### WHAT YOU WILL DO
Copy every line below. Do not alter any of them.

### GIVEN INFORMATION
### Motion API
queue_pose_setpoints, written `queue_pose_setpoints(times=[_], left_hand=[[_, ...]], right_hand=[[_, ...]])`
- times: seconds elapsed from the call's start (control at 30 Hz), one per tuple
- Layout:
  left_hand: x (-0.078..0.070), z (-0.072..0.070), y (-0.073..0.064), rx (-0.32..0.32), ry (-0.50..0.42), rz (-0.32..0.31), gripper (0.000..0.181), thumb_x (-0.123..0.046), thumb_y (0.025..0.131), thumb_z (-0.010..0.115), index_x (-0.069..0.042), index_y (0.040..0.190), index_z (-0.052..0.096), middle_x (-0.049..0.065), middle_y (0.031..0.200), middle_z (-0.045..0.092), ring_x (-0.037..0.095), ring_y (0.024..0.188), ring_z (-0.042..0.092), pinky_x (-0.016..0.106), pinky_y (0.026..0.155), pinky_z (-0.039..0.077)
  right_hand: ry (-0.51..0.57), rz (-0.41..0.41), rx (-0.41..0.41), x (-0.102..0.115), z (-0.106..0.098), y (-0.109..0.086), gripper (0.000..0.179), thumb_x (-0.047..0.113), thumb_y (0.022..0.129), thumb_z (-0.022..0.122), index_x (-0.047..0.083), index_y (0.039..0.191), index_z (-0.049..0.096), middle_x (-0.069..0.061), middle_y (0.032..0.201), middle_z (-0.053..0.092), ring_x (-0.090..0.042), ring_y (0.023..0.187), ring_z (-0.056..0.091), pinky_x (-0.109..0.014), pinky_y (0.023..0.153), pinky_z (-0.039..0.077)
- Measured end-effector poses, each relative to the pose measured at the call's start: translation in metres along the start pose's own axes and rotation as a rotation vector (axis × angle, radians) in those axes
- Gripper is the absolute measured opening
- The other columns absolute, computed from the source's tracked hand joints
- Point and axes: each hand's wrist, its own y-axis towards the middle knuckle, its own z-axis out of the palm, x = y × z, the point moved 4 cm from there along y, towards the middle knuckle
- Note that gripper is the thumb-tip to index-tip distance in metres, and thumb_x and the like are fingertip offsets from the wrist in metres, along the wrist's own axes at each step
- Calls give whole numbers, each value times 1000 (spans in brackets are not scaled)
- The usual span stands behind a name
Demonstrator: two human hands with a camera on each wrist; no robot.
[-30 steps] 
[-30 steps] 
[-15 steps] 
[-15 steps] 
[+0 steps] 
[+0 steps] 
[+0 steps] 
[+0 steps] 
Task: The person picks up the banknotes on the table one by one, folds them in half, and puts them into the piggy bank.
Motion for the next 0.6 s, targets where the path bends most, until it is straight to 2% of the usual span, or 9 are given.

### SOLUTION FOR THIS PROBLEM
### Motion API
queue_pose_setpoints, written `queue_pose_setpoints(times=[_], left_hand=[[_, ...]], right_hand=[[_, ...]])`
- times: seconds elapsed from the call's start (control at 30 Hz), one per tuple
- Layout:
  left_hand: x (-0.078..0.070), z (-0.072..0.070), y (-0.073..0.064), rx (-0.32..0.32), ry (-0.50..0.42), rz (-0.32..0.31), gripper (0.000..0.181), thumb_x (-0.123..0.046), thumb_y (0.025..0.131), thumb_z (-0.010..0.115), index_x (-0.069..0.042), index_y (0.040..0.190), index_z (-0.052..0.096), middle_x (-0.049..0.065), middle_y (0.031..0.200), middle_z (-0.045..0.092), ring_x (-0.037..0.095), ring_y (0.024..0.188), ring_z (-0.042..0.092), pinky_x (-0.016..0.106), pinky_y (0.026..0.155), pinky_z (-0.039..0.077)
  right_hand: ry (-0.51..0.57), rz (-0.41..0.41), rx (-0.41..0.41), x (-0.102..0.115), z (-0.106..0.098), y (-0.109..0.086), gripper (0.000..0.179), thumb_x (-0.047..0.113), thumb_y (0.022..0.129), thumb_z (-0.022..0.122), index_x (-0.047..0.083), index_y (0.039..0.191), index_z (-0.049..0.096), middle_x (-0.069..0.061), middle_y (0.032..0.201), middle_z (-0.053..0.092), ring_x (-0.090..0.042), ring_y (0.023..0.187), ring_z (-0.056..0.091), pinky_x (-0.109..0.014), pinky_y (0.023..0.153), pinky_z (-0.039..0.077)
- Measured end-effector poses, each relative to the pose measured at the call's start: translation in metres along the start pose's own axes and rotation as a rotation vector (axis × angle, radians) in those axes
- Gripper is the absolute measured opening
- The other columns absolute, computed from the source's tracked hand joints
- Point and axes: each hand's wrist, its own y-axis towards the middle knuckle, its own z-axis out of the palm, x = y × z, the point moved 4 cm from there along y, towards the middle knuckle
- Note that gripper is the thumb-tip to index-tip distance in metres, and thumb_x and the like are fingertip offsets from the wrist in metres, along the wrist's own axes at each step
- Calls give whole numbers, each value times 1000 (spans in brackets are not scaled)
- The usual span stands behind a name
Demonstrator: two human hands with a camera on each wrist; no robot.
[-30 steps] 
[-30 steps] 
[-15 steps] 
[-15 steps] 
[+0 steps] 
[+0 steps] 
[+0 steps] 
[+0 steps] 
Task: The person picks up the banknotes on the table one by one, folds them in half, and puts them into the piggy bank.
Motion for the next 0.6 s, targets where the path bends most, until it is straight to 2% of the usual span, or 9 are given.

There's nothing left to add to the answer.